[
https://issues.apache.org/jira/browse/AMQ-3719?page=com.atlassian.jira.plugin.system.issuetabpanels:all-tabpanel
]
Timothy Bish resolved AMQ-3719.
-------------------------------
Resolution: Fixed
Assignee: Timothy Bish
Fixed on trunk, thanks for doing the leg work on this one.
> Tracked command IOException causes FailoverTransport to hang until failure
> occurs for untracked command
> -------------------------------------------------------------------------------------------------------
>
> Key: AMQ-3719
> URL: https://issues.apache.org/jira/browse/AMQ-3719
> Project: ActiveMQ
> Issue Type: Bug
> Components: Transport
> Environment: Intel(R) Core(TM) i5 CPU M 540 @2.53GHz
> 8 GB, 64-bit
> Reporter: Martin Serrano
> Assignee: Timothy Bish
> Priority: Critical
> Fix For: 5.6.0
>
> Attachments: amq-3719.patch
>
>
> I have only encountered this failure when the broker is experiencing heavy
> load and a new connection attempt is made.

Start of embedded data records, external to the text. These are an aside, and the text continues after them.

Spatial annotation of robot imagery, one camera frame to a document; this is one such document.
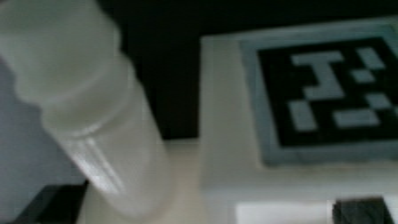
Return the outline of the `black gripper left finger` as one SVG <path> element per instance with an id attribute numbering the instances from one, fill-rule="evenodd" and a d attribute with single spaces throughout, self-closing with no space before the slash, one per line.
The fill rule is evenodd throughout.
<path id="1" fill-rule="evenodd" d="M 76 224 L 87 186 L 46 185 L 10 224 Z"/>

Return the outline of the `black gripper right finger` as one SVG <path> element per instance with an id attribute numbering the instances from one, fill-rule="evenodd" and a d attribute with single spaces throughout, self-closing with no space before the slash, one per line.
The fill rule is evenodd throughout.
<path id="1" fill-rule="evenodd" d="M 337 200 L 332 206 L 334 224 L 394 224 L 382 197 Z"/>

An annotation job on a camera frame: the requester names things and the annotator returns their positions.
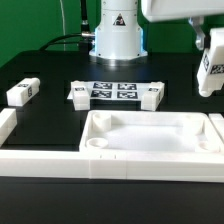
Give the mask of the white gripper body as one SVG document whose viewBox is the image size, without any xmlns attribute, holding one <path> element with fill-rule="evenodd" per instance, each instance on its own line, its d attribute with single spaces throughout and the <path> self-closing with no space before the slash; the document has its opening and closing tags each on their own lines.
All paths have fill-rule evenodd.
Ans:
<svg viewBox="0 0 224 224">
<path fill-rule="evenodd" d="M 150 22 L 224 14 L 224 0 L 141 0 Z"/>
</svg>

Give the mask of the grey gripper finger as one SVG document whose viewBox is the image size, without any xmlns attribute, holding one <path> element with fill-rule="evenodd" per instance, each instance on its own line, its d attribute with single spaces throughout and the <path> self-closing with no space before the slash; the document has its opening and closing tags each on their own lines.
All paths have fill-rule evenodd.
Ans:
<svg viewBox="0 0 224 224">
<path fill-rule="evenodd" d="M 198 50 L 205 50 L 210 47 L 211 37 L 206 34 L 202 25 L 204 24 L 203 17 L 191 17 L 188 19 L 188 23 L 191 25 L 196 34 L 195 45 Z"/>
</svg>

> * The FailoverTransport tracks commands that have been issued so that it can
> restore the state upon a failure/reconnect event.

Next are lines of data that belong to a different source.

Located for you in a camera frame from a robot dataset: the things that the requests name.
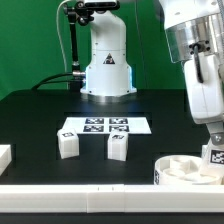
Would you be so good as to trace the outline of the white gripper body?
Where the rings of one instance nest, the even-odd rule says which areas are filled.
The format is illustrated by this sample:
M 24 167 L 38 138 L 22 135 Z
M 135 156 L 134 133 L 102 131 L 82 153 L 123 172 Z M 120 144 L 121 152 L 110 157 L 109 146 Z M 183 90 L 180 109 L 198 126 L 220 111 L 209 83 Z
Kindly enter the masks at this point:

> * If an IOException occurs when sending a tracked command, the oneway()
> method returns, assuming that the IOException is indicative of a transport
> failure and will result in a failure/reconnect event.
> * Some IOExceptions (like WireFormatNegotiation timesouts) are not always
> indicative of transport failure however. In this case since no subsequent
> failure/reconnect event occurs, the command will never be resent. If this is
> a synchronous command (like that generated by starting a connection) the
> calling thread will hang.
> Incidentally, my reading of the code is that only non-tracked commands can
> generate the IOException that triggers the handleTransportFailure command.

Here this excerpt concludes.